2011年8月31日のメディアパルトに掲載されたポール・キレス氏(政治家・社会党・元国防大臣・元内務大臣)のブログ「原子力:なぜ国民投票か?」の抄訳です。
最近の新聞上での議論で私は、重要な問題に関して、政策決定者によって巧妙に管理された混乱が、どのように真実を隠蔽する意図をしばしば覆い隠すかを述べた。逃げ口上はつねに同じである。誤った証明、決まりきった表現、沈黙、「言ってない」……。原子力を例にとり、我々と次の世代の生活に非常に関係が深いにもかかわらず、議論のないまま政策が決定してしまうのを避けるために、より民主的な方法が実施されることを提案した。
国民投票でフランス人の意見を反映するという私の提案は、適切な論評の対象になり、私はここで自分の考えを正確に述べたい。
国民投票の原則は憲法11条(2008年7月23日改正)に規定されていることを、まず思い出してほしい。特に、「大統領の発案、政府の提案、……もしくは、両議院の共同による議会の提案に基づいて……、公権力の組織に関して、国の経済・社会・環境政策および公共サービスの諸改革に関して、あらゆる法案を国民投票にかけることができる」 議会提案の場合、国民投票は「10分の1以上の有権者の支持に基づいて、5分の1以上の議員で国民投票を発議することができる。この発議は、議員提出法律案の形式で、1年未満に交付された合法的規定の廃止を目的にすることはできない」
私は、市民の協議方法に逆らって、形式化された典型的な批判を充分に理解していないわけではない。国民投票の形への漸次的な推移(1969年)、議会手続きによる結果の方向転換(2005年の欧州憲法、そしてリスボン条約)、議会の決定力の削除、衆愚政治への傾き。これにもかかわらず、私は、人々の意思表示の道具として国民投票を用いる可能性があると確信している。それには3つの条件が必要だ。
-反対の意思表示も含めて、本当の意味での公開議論を開催するために、事前の情報が最大限に公開されること
-議会はそのやり方を敬遠しないこと
-国民投票の手続きは、問題が将来に重要にかかわることだけにすること
電力生産における原子力エネルギーの使用は、国民投票の手続きを真剣かつ責任を持って取り組む問題として適切だといえる。有用性、危険性、費用、日程表といった全面的に透明性のある情報と議論は、過剰な情熱と誤用された単純さを確実にさけることになるだろう。
そこで、4つのステップを提案する。
1.専門家を交えた研究委員会が、原子力エネルギーの3つのシナリオを念入りに作成する。
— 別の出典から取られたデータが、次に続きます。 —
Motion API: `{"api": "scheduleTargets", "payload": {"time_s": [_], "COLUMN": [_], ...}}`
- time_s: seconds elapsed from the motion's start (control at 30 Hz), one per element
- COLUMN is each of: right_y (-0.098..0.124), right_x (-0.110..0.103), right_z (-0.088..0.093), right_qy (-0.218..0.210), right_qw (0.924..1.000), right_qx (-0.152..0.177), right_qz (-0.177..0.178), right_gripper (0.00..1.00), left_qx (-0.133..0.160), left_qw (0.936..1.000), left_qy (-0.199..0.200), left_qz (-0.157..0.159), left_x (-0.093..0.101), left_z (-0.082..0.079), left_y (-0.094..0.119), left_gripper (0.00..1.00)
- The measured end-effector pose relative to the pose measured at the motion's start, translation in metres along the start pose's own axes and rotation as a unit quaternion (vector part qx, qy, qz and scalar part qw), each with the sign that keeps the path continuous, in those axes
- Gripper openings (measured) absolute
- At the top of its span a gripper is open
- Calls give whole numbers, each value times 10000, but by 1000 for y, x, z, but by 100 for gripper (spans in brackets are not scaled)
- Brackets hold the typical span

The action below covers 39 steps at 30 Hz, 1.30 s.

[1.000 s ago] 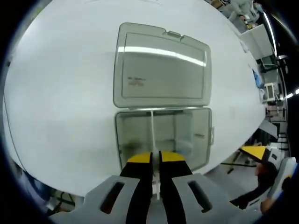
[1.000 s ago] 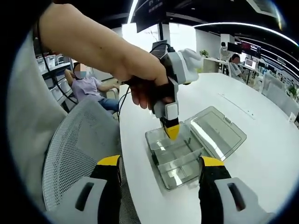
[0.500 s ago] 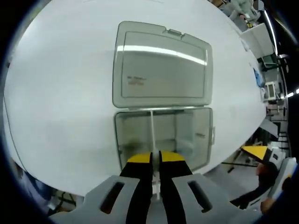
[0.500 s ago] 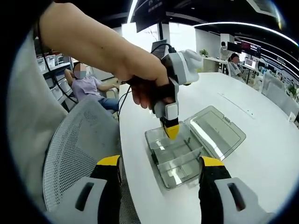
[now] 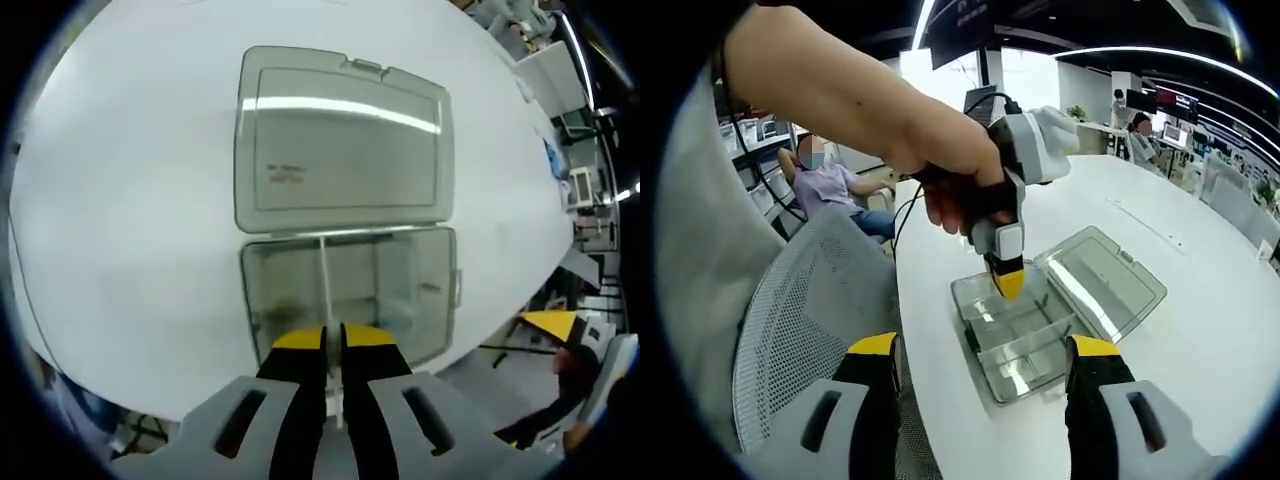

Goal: Insert the divider into the dual guide fixture by aligning both edges with the guide slots and pushing it downward to the bottom, including one-sided entry, uneven engagement, binding, and posture correction.

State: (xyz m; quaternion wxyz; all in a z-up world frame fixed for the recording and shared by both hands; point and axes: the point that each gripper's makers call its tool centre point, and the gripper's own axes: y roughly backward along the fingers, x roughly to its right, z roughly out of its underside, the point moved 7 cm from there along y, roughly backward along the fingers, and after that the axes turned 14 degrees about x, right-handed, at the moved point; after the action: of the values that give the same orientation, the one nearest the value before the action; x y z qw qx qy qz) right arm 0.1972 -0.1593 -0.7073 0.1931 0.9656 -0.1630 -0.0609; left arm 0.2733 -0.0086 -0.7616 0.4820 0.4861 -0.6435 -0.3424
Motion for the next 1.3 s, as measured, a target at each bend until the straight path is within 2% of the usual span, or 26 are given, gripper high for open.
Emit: {"api": "scheduleTargets", "payload": {"time_s": [0.67,1.3], "right_y": [0,1], "right_x": [1,0], "right_z": [1,3], "right_qy": [-49,-99], "right_qw": [10000,9999], "right_qx": [36,45], "right_qz": [18,31], "right_gripper": [64,64], "left_qx": [-34,-85], "left_qw": [9999,9992], "left_qy": [-81,-357], "left_qz": [-62,-155], "left_x": [2,6], "left_z": [1,2], "left_y": [-1,-4], "left_gripper": [1,1]}}
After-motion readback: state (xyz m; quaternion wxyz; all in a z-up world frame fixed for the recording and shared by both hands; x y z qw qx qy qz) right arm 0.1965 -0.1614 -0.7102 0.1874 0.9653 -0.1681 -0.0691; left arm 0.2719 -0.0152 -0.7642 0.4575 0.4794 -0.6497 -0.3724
そのメンバーは、これらのシナリオを正しい方法で詳述し、特に投資および消費の経費、エネルギーの代替資源の開発、日程表、雇用についての将来性を完全に分析すべきである。
3つのシナリオは次の通り。
シナリオ1:原子力による電力生産の現在の傾向のまま発展を継続し、予定されていたEPR原子炉の建設を維持し、4世代原子炉に着手し、ITERの研究を続ける。
シナリオ2:2020年までに原発の出力を60%へと徐々に減少させる目標に向けて、2012年から全ての原発施設を停止し、解体していく。フラマンヴィルのEPRの建設を中止し、パンリーのEPR計画をキャンセルし、原発施設の解体と施設区域の再生に向けた産業活動を発展させる。
シナリオ3:2020年から、寿命を迎えた(1977~1985年に建設された原子炉)施設の新たな取り替えをせず、その時点で状態を再点検する。
2.このシナリオ作りの結果は、大キャンペーンを通して情報公開される。フランス人によく理解されたところで、公開討論を行う。
3.この2つのプロセスの後、議会での審議にゆだねる。議会での討議の末、ひとつのシナリオが選択され、それを国民投票にかける議員提出法律案の形で申請する。
4.フランス人は国民投票によって、この法案に対する意見を出す。
こうしたやり方は、民主的で透明性があり、知性と責任感に訴える。この方法は難しく、「全面的な受け入れか、全くの否定か」という中身のないスローガン、まやかしの決まり文句、反論の余地のない引き受け、戯画、安請け合いという議論もないまま認可される容易さとはほど遠い。
この方法で選択することにより、左派と環境派は、将来を約束する大事な決断にフランス人を参加させる可能性を強く印象づけるだろう。